ASSIGNMENT -
Only certain lines below are wanted: those starting at the line containing "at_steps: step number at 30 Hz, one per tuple" and ending at the line containing "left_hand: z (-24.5", both included, each retyped exactly.

Records contained in a dataset -
================

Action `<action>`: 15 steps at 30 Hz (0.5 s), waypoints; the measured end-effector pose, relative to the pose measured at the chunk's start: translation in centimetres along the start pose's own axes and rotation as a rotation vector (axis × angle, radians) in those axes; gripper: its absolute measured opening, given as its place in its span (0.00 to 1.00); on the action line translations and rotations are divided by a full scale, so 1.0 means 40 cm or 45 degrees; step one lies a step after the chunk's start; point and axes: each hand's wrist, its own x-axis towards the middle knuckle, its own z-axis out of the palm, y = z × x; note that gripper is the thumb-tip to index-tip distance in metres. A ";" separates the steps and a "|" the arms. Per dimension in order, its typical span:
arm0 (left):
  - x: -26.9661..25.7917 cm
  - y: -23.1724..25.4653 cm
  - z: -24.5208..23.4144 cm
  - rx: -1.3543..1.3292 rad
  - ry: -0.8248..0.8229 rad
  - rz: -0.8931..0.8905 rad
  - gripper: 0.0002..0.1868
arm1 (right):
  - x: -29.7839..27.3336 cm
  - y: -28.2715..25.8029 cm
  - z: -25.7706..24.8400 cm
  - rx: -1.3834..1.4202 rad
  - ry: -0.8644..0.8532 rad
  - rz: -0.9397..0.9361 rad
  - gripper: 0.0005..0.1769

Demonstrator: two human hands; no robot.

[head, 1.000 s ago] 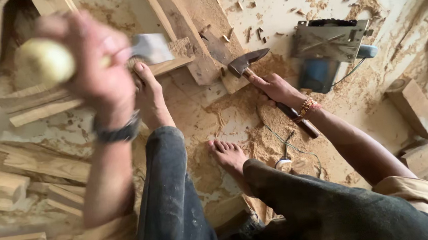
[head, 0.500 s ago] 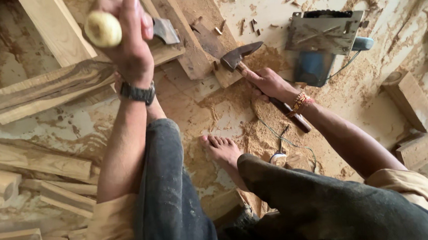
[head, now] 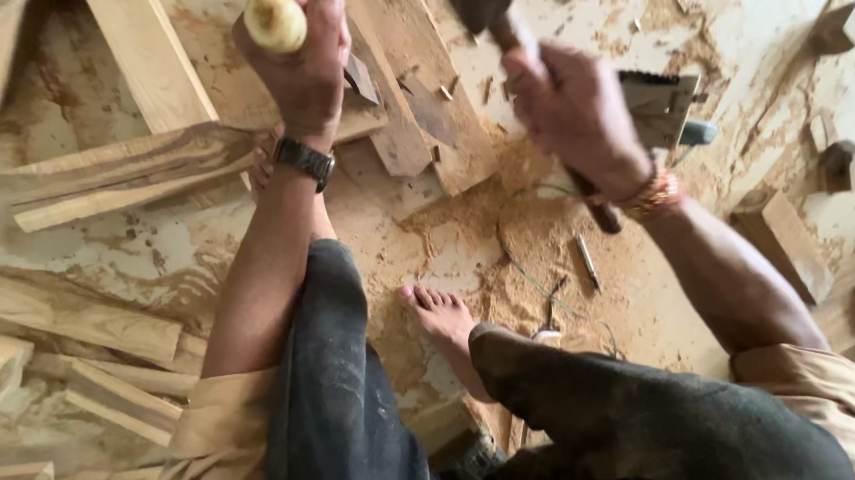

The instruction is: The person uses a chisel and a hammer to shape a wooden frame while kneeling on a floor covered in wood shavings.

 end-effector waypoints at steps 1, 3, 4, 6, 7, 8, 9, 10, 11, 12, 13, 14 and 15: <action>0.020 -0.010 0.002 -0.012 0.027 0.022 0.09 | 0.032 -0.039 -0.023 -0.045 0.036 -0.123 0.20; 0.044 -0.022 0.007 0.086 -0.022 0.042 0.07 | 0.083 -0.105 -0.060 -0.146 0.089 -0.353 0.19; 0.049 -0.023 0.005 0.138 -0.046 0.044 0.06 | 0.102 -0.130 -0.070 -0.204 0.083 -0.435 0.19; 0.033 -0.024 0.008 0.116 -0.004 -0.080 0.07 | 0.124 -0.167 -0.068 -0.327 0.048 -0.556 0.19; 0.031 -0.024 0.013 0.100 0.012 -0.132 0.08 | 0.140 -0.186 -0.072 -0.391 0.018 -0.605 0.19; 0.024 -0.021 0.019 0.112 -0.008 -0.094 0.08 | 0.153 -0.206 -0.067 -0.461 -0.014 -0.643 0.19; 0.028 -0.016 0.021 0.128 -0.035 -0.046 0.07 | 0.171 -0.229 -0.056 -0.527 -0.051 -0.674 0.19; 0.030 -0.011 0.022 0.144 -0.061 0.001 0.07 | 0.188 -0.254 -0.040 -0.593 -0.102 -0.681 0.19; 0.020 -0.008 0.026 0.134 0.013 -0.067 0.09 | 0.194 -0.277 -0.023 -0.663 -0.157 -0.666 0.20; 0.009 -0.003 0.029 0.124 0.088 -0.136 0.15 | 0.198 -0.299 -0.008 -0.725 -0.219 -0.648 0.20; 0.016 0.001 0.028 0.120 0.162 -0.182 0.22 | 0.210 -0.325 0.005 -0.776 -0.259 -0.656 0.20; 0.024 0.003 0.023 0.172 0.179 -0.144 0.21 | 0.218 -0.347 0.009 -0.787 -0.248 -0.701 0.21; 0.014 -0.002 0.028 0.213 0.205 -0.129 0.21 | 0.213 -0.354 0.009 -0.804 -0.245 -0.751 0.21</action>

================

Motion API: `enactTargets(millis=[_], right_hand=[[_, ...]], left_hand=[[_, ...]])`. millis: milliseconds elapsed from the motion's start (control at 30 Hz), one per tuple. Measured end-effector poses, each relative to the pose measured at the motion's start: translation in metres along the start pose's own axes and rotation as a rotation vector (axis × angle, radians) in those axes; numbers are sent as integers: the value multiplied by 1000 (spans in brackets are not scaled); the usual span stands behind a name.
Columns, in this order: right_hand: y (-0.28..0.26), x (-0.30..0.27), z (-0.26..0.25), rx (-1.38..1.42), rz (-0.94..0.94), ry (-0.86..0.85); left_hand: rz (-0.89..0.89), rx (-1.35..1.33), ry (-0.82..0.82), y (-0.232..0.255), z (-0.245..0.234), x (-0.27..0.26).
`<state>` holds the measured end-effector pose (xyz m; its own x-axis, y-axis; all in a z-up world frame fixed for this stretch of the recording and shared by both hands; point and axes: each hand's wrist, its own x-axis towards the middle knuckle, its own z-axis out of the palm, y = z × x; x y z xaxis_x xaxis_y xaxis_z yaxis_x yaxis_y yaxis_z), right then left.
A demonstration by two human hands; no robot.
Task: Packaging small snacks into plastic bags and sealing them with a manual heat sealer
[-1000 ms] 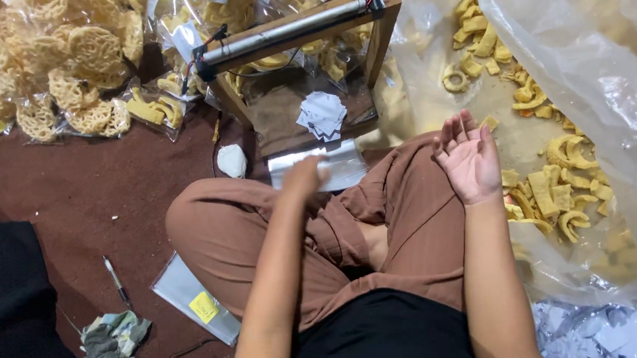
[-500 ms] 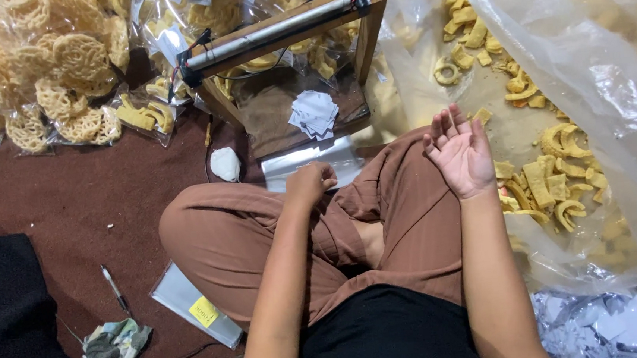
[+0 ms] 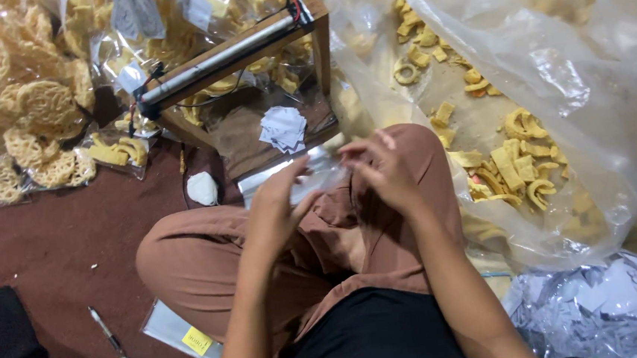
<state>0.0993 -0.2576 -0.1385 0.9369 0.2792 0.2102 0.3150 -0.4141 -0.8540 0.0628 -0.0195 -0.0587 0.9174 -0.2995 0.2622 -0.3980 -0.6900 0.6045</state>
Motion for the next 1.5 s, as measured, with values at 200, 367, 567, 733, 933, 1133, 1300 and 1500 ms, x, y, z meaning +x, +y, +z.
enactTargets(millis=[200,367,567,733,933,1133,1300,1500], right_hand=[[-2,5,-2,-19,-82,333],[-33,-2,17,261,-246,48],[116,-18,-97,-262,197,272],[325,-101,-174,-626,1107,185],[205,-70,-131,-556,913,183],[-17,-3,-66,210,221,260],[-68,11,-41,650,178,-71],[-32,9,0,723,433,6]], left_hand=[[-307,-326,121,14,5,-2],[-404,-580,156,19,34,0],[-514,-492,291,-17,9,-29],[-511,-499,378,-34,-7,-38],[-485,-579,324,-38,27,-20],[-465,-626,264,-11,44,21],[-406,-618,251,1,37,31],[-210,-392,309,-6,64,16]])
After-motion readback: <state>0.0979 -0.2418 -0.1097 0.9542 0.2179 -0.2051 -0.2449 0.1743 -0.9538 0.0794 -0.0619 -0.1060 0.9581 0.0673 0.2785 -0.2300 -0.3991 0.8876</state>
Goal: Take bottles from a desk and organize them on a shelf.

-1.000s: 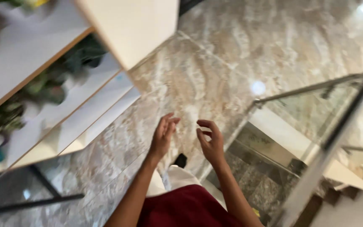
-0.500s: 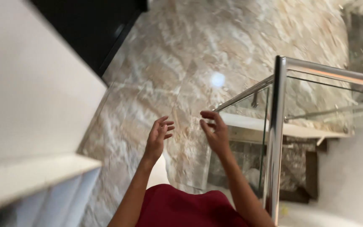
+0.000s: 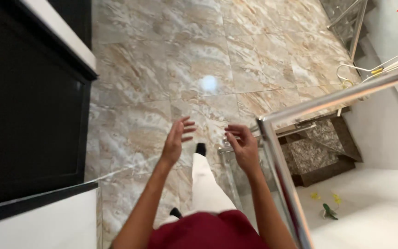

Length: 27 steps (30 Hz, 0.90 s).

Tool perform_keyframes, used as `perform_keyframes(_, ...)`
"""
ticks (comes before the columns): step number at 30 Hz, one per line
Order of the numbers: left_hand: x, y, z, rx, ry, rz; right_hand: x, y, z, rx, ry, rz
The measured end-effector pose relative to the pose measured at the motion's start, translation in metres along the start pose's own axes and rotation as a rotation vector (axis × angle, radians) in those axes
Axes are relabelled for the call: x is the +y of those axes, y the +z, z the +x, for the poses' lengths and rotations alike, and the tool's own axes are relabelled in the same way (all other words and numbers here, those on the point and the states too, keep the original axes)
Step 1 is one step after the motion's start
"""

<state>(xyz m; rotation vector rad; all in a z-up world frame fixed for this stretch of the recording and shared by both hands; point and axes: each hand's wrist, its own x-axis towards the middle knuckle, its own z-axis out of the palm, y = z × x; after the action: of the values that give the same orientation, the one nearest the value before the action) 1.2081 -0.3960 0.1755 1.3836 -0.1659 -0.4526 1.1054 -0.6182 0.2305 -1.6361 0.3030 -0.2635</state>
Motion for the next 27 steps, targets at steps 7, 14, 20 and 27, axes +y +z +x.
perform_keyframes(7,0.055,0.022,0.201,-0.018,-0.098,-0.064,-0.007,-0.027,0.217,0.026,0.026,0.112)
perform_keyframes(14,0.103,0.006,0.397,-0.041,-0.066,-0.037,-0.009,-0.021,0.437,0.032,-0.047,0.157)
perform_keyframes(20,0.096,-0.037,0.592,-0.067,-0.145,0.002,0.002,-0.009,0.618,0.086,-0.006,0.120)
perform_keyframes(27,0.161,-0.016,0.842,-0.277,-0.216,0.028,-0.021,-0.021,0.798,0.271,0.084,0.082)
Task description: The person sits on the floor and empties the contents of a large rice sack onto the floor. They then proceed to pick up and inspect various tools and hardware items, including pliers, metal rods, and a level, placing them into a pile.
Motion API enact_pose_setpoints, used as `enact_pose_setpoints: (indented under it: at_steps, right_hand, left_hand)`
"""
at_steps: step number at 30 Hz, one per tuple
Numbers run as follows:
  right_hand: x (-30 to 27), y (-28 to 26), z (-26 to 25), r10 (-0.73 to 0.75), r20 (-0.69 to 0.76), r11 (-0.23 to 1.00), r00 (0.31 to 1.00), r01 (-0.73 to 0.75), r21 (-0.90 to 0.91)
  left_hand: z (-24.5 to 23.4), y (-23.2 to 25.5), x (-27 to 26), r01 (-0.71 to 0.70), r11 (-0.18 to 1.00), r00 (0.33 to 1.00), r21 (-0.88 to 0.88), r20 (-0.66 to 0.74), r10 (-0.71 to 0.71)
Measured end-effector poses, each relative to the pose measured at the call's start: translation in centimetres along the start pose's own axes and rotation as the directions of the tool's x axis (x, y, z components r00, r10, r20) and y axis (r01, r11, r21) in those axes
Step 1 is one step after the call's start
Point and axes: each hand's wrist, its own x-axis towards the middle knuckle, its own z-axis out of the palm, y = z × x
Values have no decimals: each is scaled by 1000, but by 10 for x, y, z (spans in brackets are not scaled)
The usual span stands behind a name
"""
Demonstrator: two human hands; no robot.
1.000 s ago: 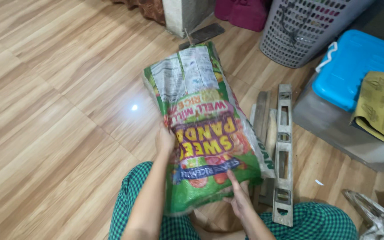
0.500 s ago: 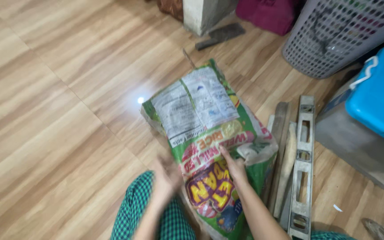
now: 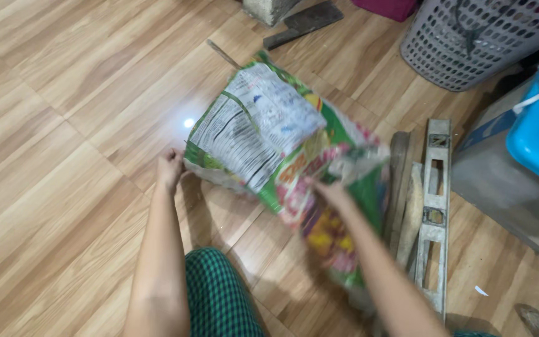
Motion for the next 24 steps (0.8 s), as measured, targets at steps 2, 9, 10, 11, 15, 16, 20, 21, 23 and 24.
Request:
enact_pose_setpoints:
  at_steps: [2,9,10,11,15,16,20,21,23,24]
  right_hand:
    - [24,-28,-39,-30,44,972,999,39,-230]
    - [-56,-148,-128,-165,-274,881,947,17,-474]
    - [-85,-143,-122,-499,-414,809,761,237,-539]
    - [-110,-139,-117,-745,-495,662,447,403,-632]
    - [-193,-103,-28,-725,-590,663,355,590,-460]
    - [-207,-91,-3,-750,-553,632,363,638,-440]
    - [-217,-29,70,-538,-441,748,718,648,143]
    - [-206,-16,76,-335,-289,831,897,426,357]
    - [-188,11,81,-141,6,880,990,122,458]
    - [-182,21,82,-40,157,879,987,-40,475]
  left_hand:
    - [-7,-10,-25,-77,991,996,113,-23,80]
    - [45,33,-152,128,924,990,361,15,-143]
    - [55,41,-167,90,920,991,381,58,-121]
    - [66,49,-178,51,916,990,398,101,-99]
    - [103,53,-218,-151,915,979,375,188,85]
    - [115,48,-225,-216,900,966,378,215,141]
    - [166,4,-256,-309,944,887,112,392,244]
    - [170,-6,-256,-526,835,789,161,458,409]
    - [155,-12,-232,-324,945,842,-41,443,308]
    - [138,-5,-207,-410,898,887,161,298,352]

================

ANSWER TO THIS EXERCISE -
at_steps: step number at 30 Hz, one per tuple
Numbers run as follows:
  right_hand: x (-30 to 27), y (-28 to 26), z (-26 to 25), r10 (-0.73 to 0.75), r20 (-0.69 to 0.76), r11 (-0.23 to 1.00), r00 (0.31 to 1.00), r01 (-0.73 to 0.75), r21 (-0.90 to 0.91)
  left_hand: z (-24.5 to 23.4), y (-23.2 to 25.5), x (-27 to 26), r01 (-0.71 to 0.70), r11 (-0.18 to 1.00), r00 (0.33 to 1.00), r21 (-0.88 to 0.88), r20 (-0.66 to 0.74), r10 (-0.71 to 0.71)

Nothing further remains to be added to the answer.